Sotto la cenere covavano sentimenti di rabbia. Che ora si trasformano in atti di ripicca: “Io appartengo al Partito Democratico. Se questo partito non è più democratico e cancella i risultati dei congressi, sospendo la mia iscrizione al Pd. Ma lavoro ancora più forte contro questo Governo che fa male all’Italia. E che fa tanto male alla Sicilia ed al Mezzogiorno”. Faraone potrà stare certo che la “ditta” e i “padroni delle tessere” non verranno a cercarlo. Che questa intifada rischia di lasciare sul campo morti e feriti.
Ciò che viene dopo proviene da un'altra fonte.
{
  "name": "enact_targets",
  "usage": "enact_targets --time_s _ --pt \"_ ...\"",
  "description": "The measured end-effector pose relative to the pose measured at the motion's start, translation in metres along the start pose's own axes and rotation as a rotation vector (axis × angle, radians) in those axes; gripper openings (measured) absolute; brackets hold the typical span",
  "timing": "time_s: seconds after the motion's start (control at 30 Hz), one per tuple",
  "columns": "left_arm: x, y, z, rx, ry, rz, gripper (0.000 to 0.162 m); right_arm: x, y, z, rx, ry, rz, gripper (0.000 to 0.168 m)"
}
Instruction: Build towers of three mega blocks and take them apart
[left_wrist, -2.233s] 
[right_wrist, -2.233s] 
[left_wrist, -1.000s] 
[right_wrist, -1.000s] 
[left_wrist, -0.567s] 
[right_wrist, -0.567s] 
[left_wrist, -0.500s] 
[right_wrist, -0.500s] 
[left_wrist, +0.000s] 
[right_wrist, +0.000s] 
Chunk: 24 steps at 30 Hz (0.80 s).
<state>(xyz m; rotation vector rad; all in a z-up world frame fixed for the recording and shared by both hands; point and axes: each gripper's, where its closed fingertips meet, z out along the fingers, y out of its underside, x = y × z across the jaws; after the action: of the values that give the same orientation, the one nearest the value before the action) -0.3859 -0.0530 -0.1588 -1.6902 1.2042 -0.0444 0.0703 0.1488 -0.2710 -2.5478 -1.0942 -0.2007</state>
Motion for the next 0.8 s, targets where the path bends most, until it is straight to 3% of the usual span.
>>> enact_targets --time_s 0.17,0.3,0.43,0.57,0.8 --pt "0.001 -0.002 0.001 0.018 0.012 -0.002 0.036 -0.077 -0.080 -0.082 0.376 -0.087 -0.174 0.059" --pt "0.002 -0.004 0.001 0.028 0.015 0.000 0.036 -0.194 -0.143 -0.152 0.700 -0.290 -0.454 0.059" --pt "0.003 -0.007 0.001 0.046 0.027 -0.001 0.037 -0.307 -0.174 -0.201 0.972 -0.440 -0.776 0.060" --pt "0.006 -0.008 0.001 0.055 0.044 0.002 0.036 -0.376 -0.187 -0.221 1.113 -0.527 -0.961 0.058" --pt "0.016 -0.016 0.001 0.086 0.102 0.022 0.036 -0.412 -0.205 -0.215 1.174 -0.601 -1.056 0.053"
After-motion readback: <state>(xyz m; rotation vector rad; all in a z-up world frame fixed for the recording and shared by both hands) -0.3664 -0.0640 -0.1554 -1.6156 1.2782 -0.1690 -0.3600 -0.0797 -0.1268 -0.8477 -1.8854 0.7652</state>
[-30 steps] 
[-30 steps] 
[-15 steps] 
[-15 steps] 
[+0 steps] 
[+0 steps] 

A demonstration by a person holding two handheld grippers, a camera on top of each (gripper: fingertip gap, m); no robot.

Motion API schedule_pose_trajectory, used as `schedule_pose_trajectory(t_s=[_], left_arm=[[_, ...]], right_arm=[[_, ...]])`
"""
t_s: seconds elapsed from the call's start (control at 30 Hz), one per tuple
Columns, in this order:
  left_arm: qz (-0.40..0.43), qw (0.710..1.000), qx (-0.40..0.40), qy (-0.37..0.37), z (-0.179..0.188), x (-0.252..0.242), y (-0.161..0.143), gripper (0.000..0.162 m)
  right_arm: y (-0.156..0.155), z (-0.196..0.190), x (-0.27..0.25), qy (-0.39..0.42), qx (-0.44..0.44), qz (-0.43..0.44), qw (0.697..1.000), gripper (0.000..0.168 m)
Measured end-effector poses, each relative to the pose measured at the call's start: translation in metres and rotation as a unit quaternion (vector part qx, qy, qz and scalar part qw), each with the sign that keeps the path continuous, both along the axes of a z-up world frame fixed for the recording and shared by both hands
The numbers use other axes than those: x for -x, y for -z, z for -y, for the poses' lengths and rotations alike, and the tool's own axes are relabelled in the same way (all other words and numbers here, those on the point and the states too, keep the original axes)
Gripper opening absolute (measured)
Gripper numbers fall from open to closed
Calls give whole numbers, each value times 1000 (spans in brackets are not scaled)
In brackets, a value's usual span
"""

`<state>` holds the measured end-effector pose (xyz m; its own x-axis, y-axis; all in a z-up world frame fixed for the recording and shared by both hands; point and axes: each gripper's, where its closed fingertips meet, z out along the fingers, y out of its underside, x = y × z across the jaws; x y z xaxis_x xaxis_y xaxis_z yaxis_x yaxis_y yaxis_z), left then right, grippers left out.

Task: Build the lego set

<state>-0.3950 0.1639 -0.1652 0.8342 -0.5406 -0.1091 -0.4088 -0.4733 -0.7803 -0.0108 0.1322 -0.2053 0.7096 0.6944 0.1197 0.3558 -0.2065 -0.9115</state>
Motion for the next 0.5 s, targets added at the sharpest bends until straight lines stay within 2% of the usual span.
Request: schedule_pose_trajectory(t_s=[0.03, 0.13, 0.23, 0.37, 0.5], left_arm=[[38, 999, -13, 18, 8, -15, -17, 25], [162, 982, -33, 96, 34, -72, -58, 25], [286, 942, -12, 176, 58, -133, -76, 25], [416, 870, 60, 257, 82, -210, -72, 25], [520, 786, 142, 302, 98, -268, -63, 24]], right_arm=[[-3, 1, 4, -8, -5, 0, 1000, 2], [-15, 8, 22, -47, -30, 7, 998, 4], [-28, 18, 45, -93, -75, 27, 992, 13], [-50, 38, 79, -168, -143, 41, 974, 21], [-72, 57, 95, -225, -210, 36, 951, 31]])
I “dem” si erano risollevati alle ultime Europee, dove il Pd aveva ripreso a veleggiare al 16,6% dopo elezioni sconfortanti. Ma la tregua non ha cancellato il rancore.
Le prospettive sono un paio: la scissione, che non potrà essere Faraone a guidare (ma Renzi, aspettando che un incendio divampi anche altrove); o un nuovo congresso, a cui il gruppo di riferimento dell’ex premier potrebbe misurarsi ancora, per arrivare alla conta. C’è già qualcuno, tipo il deputato regionale Nello Dipasquale, che invita Faraone – con il quale ha viaggiato a piedi sulla Ragusa-Catania – a ricandidarsi, pur avendo sostenuto Zingaretti al congresso nazionale: “Io non sono nessuno per giudicare gli altri, tanto meno gli organismi di partito. Se uno sta dentro un partito deve riconoscerne anche gli organismi – ha esordito l’ex sindaco di Ragusa -. A me dispiace che sia stata annullata l’elezione di Faraone, ritengo che lui abbia lavorato bene e questo è il motivo per cui ho appoggiato lui e non Teresa Piccione”.
“Non mi piace quando la politica passa ai tribunali di partito, io non li preferisco, ma vanno rispettati. Mi auguro che dopo questo momento di riflessione – ha aggiunto Dipasquale – Davide provi a ricandidarsi alla segreteria regionale perché ritengo che al momento non ci siano persone migliori di lui. Io ho votato per Zingaretti, in maniera convinta e determinata, sono uno zingarettiano, ma non mi riconosco in nessuna delle componenti nazionali. Non sono alle dipendenze né di Franceschini né di Orlando”. E se Faraone dovesse rinunciare all’idea? Dipasquale sfodera un colpo a effetto: “In quel caso comincerei a farci un pensierino io”. Venghino, siori, venghino. La campagna è appena cominciata.